Superconductivity at 38 K in the Iron Arsenide(Ba1−xKx)Fe2As2

Abstract

The ternary iron arsenide ${\mathrm{BaFe}}_2{\mathrm{As}}_2$ becomes superconducting by hole doping, which was achieved by partial substitution of the barium site with potassium. We have discovered bulk superconductivity at $T_c=38\mathrm{K}$ in $({\mathrm{Ba}}_{1-x}{\mathrm{K}}_x){\mathrm{Fe}}_2{\mathrm{As}}_2$ with $x\approx 0.4$. The parent compound ${\mathrm{BaFe}}_2{\mathrm{As}}_2$ crystallizes in the tetragonal ${\mathrm{ThCr}}_2{\mathrm{Si}}_2$-type structure, which consists of $(\mathrm{FeAs}{)}^{\delta -}$ iron arsenide layers separated by ${\mathrm{Ba}}^{2+}$ ions. ${\mathrm{BaFe}}_2{\mathrm{As}}_2$ is a poor metal and exhibits a spin density wave anomaly at 140 K. By substituting ${\mathrm{Ba}}^{2+}$ for ${\mathrm{K}}^{+}$ ions we have introduced holes in the $(\mathrm{FeAs}{)}^{-}$ layers, which suppress the anomaly and induce superconductivity.

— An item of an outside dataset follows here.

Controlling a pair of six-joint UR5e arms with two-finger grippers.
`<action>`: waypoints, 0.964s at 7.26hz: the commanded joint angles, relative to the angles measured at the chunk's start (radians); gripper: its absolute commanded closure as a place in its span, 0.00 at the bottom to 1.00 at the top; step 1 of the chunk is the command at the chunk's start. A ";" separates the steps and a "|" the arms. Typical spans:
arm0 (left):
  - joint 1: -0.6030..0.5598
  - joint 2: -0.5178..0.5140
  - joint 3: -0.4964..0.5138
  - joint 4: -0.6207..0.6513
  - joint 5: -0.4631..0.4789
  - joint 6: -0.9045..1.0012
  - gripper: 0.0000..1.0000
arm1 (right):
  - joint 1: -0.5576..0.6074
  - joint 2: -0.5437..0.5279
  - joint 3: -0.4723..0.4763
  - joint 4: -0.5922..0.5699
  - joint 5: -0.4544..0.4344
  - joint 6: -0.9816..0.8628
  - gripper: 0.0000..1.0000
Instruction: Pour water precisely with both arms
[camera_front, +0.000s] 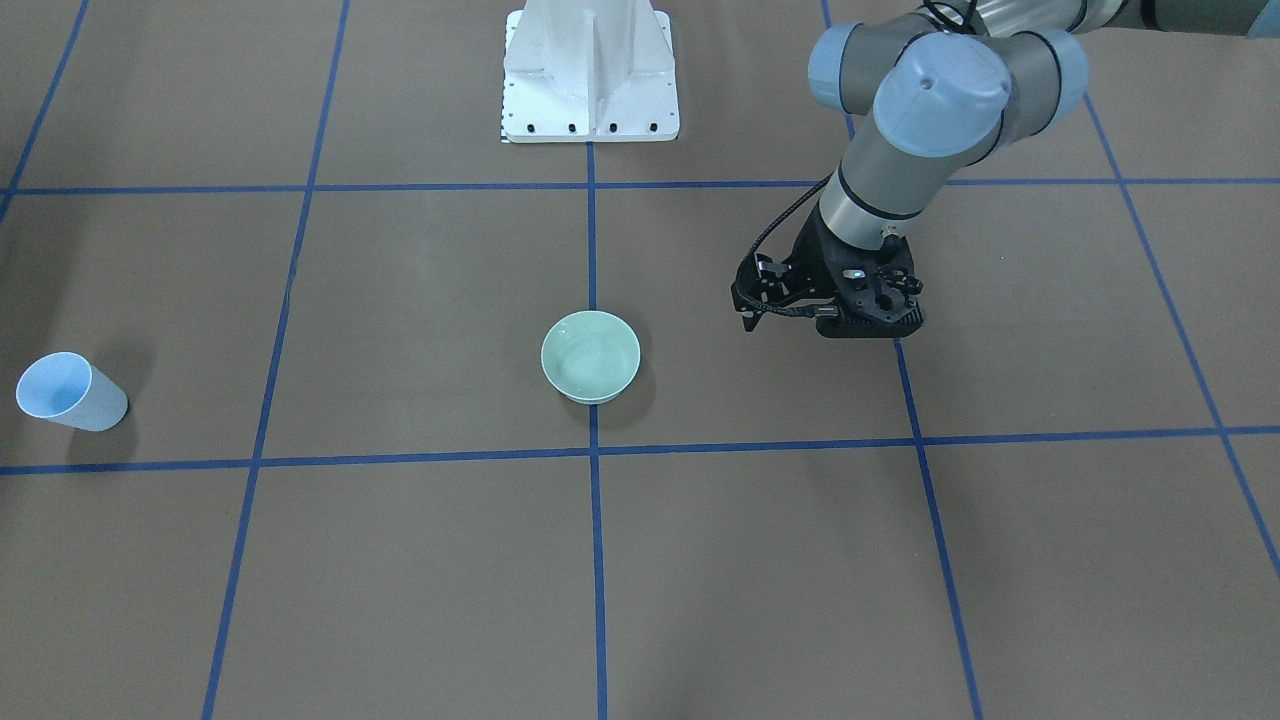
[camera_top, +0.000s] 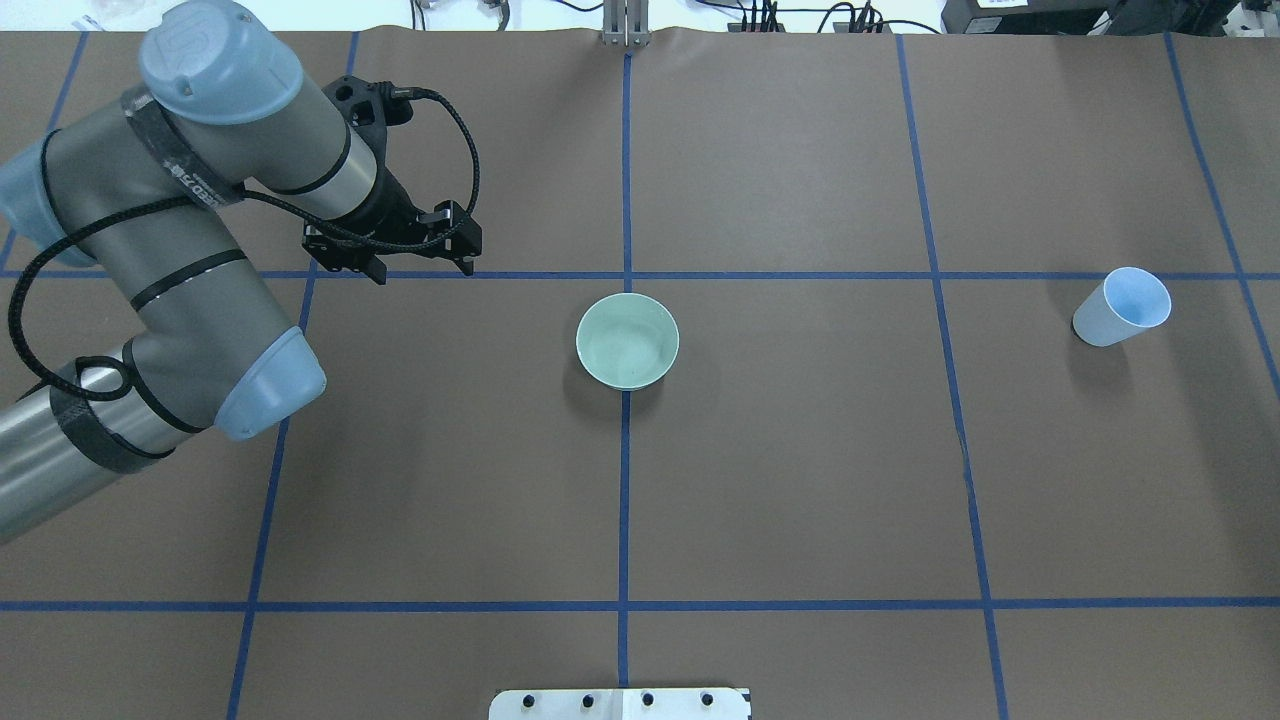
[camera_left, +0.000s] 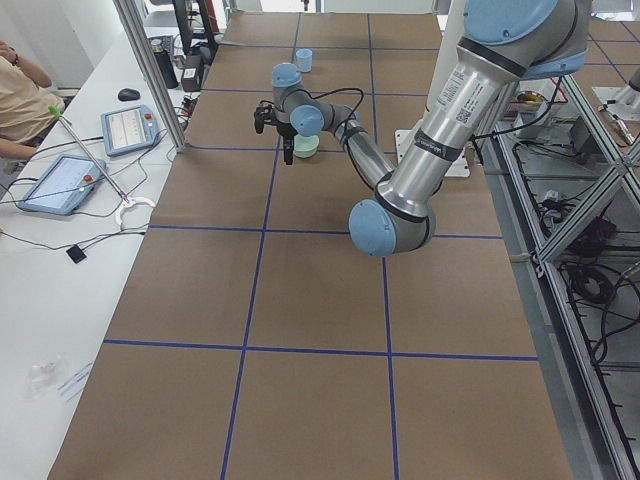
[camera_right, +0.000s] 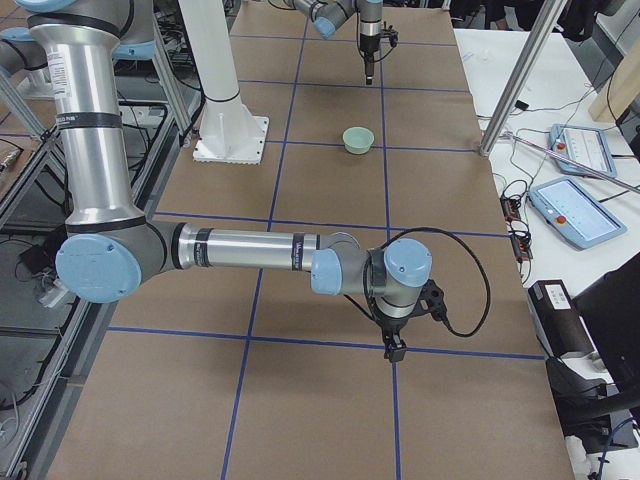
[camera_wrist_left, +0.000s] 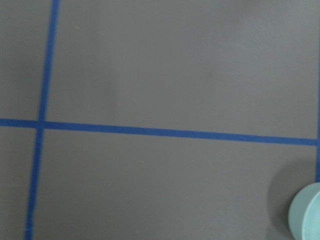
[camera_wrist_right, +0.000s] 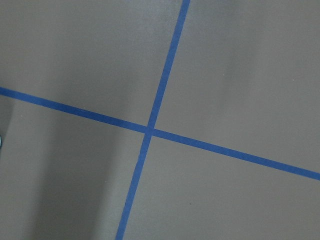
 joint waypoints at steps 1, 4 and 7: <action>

The $T_c$ of 38 K in $({\mathrm{Ba}}_{0.6}{\mathrm{K}}_{0.4}){\mathrm{Fe}}_2{\mathrm{As}}_2$ is the highest in hole doped iron arsenide superconductors so far. Therefore, we were able to expand this class of superconductors by oxygen-free compounds with the ${\mathrm{ThCr}}_2{\mathrm{Si}}_2$-type structure.